Надя отвернулась, помолчала, чуть сильнее сжала руку у локтя.

— Извини, — сказала она. — Слукавила. Невольно. Слова подвернулись... Я и не заметила, как они выскочили. Как с горки соскользнули.

— Бывает.

— Скажи... Я тебе нравлюсь?

— Да.

— Но ты же меня совершенно не знаешь?

— Я говорю о том, что знаю.

— Не боишься разочароваться?

— Если это придет, значит, придет, — Андрей спокойно посмотрел Наде в глаза. — Ты волнуешься? Нервничаешь?

— Не каждый день приходится ходить на свидания... Куда идем?

— Здесь недалеко есть квартира, от которой у меня в кармане ключи.

— А мне там ничего не угрожает?

— Почему... Угрожает. Но гораздо меньше, чем здесь, на улице.

— Это твоя квартира?

— Почти.

— Явочная? — усмехнулась Надя.

— Называй ее, как хочешь... Но там не капает с потолка, не дует из окон, не течет из кранов. Там тепло, мурлыкает холодильник, и в холодильнике кое-что есть.

— Ты ведешь себя уверенно... Привык к победам?

Андрей усмехнулся. Этот облегченный, игривый разговор был не для него. Не любил он произносить слова ради забавы, а если и срывались невзначай, он сам же потом их стыдился и старался побыстрее забыть об этой своей нечаянной слабости.
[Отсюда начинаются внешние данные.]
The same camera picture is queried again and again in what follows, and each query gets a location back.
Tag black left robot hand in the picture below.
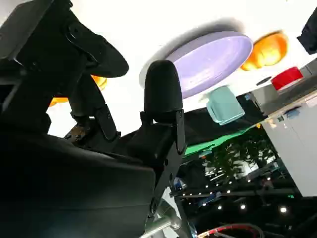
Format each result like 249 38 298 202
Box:
296 8 317 55

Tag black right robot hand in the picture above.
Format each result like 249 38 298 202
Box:
0 0 188 238

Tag orange toy bread roll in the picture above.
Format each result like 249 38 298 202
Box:
48 75 108 108
239 31 289 72

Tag red emergency stop button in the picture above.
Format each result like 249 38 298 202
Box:
270 66 303 92

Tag black round disc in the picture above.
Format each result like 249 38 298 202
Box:
256 77 273 86

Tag grey control box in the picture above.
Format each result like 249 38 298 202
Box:
247 59 317 117

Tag lilac plate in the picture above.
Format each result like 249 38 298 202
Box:
139 31 255 100

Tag pale green mug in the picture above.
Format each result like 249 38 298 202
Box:
199 85 246 126

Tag silver metal pipe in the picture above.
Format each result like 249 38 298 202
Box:
143 200 183 238

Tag white cabinet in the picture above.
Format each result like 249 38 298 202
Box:
261 95 317 198

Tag green cloth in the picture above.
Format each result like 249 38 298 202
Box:
184 123 261 157

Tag red cable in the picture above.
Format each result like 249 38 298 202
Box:
198 223 264 238

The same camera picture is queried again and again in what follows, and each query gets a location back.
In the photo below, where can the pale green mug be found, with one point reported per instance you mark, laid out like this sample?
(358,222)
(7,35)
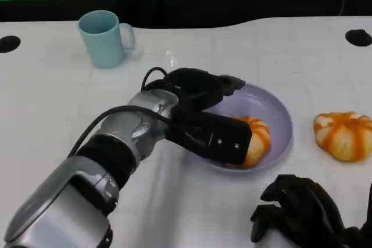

— Ну, хорошо... Скажи тогда, где моя девочка? Как я найду ее?

— Скажу... Чуть позже.

— А вдруг с тобой что-нибудь случится?

— А что со мной может случиться?

— Все, что угодно, — сказала Надя твердо. — Может упасть кирпич на голову.

Трамвай может переехать. Настигнет карающая рука моего любимого начальника...

Ведь может?

— Тогда обратись к Пафнутьеву. Начальнику следственного отдела прокуратуры. Он поможет.

— А если и с ним Бевзлин разберется?

— Что-то, я смотрю, у твоего Толика большие планы?

— Он всегда этим отличался.

— А при появлении дочки слинял? Как последний фраер?

— Он принял целесообразное решение, — без выражения произнесла Надя. — Ему показалось, что так будет лучше.

— Кому лучше?

— Всем.

— И для девочки, из которой сделают инъекцию для немецкой, английской, американской старухи?

— Пафнутьев мне поможет? — Надя перевела разговор в другое направление.